# Assigned task
Whenever a line below includes the word "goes", copy that line.
━━━━━━
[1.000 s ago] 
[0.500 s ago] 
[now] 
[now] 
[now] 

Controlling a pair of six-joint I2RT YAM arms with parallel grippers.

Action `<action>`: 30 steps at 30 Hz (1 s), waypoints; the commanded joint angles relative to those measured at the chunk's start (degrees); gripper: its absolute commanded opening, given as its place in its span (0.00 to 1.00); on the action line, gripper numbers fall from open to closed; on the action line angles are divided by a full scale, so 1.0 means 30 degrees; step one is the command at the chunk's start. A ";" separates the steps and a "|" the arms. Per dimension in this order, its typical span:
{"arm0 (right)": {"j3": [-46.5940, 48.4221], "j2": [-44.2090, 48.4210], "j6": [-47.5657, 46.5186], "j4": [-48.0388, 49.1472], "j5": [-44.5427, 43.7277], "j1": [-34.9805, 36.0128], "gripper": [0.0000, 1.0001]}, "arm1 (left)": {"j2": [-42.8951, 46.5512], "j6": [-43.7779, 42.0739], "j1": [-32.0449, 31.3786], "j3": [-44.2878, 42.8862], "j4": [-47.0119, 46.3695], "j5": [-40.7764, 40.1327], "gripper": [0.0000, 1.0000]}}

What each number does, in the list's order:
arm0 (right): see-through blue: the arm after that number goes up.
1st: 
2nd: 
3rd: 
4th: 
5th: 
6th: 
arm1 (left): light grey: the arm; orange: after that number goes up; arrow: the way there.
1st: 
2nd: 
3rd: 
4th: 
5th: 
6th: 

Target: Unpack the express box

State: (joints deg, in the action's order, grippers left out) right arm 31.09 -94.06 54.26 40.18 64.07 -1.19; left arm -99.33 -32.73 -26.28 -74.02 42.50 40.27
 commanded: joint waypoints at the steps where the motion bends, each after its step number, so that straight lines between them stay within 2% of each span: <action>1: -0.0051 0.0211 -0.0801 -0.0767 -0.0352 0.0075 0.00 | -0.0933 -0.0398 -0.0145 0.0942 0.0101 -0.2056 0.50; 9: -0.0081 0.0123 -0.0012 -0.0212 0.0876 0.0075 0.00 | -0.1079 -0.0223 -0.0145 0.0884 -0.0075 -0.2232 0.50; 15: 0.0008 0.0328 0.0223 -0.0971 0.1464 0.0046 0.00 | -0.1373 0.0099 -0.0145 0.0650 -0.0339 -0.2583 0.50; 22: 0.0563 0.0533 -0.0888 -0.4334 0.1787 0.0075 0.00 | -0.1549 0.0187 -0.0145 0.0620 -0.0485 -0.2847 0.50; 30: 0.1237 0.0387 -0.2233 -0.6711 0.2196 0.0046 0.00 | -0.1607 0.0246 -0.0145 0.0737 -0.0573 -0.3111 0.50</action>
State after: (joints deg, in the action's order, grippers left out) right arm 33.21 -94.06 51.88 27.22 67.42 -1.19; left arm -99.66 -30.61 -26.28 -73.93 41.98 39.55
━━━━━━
# Written answer
arm0 (right): see-through blue: the arm after that number goes up.
arm1 (left): light grey: the arm; orange: after that number goes up; arrow: the way there.

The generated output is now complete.